|Date of Birth||February 28, 1892|
|Place of Birth||Cockett, South Wales|
|Next of Kin||Father: Thomas Jones of Swansea, South Wales|
|Trade / Calling||Fitter|
|Service Record||Link to Service Record|
|Force||Canadian Expeditionary Force|
|Enlisted / Conscripted||Enlisted|
|Address at Enlistment||Keewatin, Ontario|
|Date of Enlistment||August 9, 1914|
|Age at Enlistment||22|
|Theatre of Service||Europe|
|Prisoner of War||No|
|Date of Death||June 18, 1977|
|Age at Death||85|
William Jones was among the first Kenora volunteers. His name was published on Aug. 12, 1914 as having enlisted in the 98th Regiment following a call for volunteers on Aug. 9.
Born in Wales to Thomas and Hannah Jones, both he and his brother Thomas immigrated to Canada in May 1913 and worked at the Lake of the Woods Milling Company plant in Keewatin. The brothers were the youngest of a family of five children – Sarah (1879), Mary (1882), Elizabeth (1886), William (1892) and Thomas (1889). Their father had worked as a woodsman for a local estate, but by the time they came to Canada he was listed as an invalid, living at home with his wife in Brynmill Cottage, Swansea, South Wales
Thomas was married with a young son and as an upholster worked in the bag making part of the flour mill. William was single, a pipe fitter by trade, and worked in the power plant.

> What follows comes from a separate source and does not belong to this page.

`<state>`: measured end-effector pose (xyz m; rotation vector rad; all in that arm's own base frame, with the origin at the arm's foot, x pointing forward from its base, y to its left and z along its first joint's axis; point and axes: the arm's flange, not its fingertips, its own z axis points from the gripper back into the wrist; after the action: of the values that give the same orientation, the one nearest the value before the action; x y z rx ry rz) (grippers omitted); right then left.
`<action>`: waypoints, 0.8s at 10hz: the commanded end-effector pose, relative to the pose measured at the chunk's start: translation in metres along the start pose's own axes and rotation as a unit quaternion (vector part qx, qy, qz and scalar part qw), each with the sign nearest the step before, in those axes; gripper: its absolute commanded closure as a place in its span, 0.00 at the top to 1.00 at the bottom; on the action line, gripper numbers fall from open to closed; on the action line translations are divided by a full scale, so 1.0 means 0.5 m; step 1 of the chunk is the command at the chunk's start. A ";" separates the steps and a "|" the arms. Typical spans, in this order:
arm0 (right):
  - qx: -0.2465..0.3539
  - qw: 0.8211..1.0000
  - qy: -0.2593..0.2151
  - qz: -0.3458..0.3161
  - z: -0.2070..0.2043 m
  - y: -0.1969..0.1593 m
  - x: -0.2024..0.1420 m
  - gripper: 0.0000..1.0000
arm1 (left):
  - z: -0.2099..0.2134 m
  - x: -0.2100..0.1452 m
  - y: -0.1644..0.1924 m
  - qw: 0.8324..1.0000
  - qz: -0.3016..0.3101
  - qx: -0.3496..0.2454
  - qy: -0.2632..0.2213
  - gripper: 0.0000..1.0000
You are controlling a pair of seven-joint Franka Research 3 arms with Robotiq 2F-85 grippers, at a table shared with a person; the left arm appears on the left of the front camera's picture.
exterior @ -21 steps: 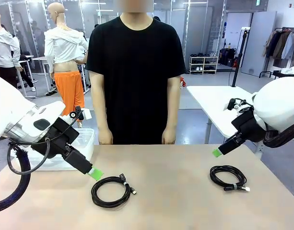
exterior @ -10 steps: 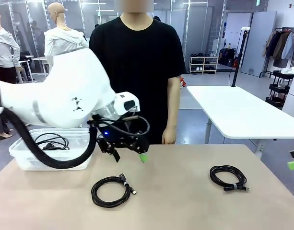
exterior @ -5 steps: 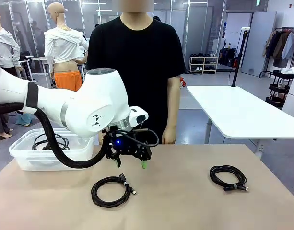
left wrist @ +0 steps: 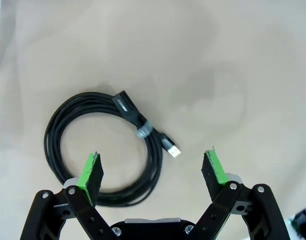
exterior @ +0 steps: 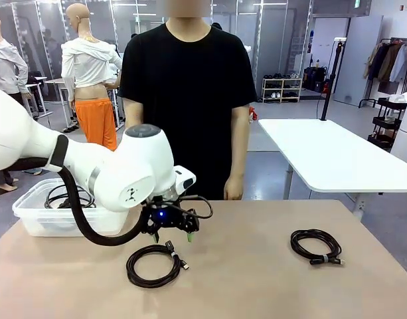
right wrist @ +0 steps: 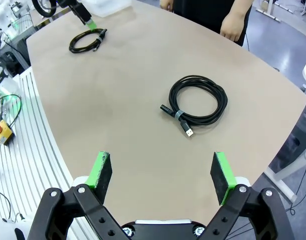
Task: Organize and store the cables.
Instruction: Place the USB Extension Cable into the Organizing box.
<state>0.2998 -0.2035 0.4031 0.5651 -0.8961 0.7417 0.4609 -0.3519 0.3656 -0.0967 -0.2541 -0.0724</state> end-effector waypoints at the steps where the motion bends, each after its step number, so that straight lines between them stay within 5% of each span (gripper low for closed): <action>1: 0.000 1.000 -0.011 0.011 0.000 -0.006 0.000 1.00 | -0.051 -0.007 -0.030 0.999 0.035 0.022 -0.015 1.00; 8: 0.000 1.000 -0.011 0.011 0.000 -0.006 0.000 1.00 | -0.130 -0.004 -0.015 0.994 0.104 0.020 -0.004 1.00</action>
<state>0.3003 -0.2032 0.4049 0.5660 -0.8986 0.7436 0.4736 -0.3581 0.3065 -0.0742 -0.2359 0.1126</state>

After training at Valcartier, William shipped overseas with the 8th Battalion (Winnipeg Rifles) in October 1914, arriving in France in Feb. 1915. William was one of only a hundred or so of the original 1,100 men assigned to the battalion in 1914 to serve with the 8th Battalion through the entire war.
During his four years in France, William was wounded twice and fell ill three times, returning to his battalion after each period in hospital. In May 1915 he was gassed, recovering and returning to his unit in July. In March of 1916 he fell ill with trench fever (influenza) and spent six week in hospital. He was at a field hospital for several days in November 1917 suffering from stress from his time at the front lines during the battle of Passchendaele. In April 1918 he was admitted to a field hospital for five days suffering from a fever. Finally, in July of 1918 he suffered a gun shot wound to his left hand, returning to duty in October 1918.
William survived the war, however Thomas, who’d enlisted with the 94th battalion in 1916 when it was being raised in Kenora, was killed in action that October while serving with the 43rd Battalion.
In January 1918, William was granted permission to marry and wed Agnes Mary Cocks.
In the spring of 1919, William asked and was granted permission to be demobilized in England, allowing him to join Agnes at their home in Swansea, rather than return to Canada for demobilization and then return to Wales.
William returned to his work as a boiler man and pipe fitter and the couple resided at Rhyddings Park Road, a street filled with terraced row houses leading down to the sea in the Brynmill part of the city, for the next six decades, moving only once, from their original residence at 29 Rhyddings Park Road, to 96 Rhyddings Park Road.
The 1939 English national war registration suggests they had two children as two names on the register are blacked out. This was a common practice when the register was released for general public access in 2010 to protect the privacy of people presumed to be still living due to their age at the time the registry was taken.
Voter registration records for 1959 through 1964 record a Kathleen Agnes Jones living with William and Agnes at their home.
William passed away June 18, 1977 at his home and Agnes the following year on December 17, 1978.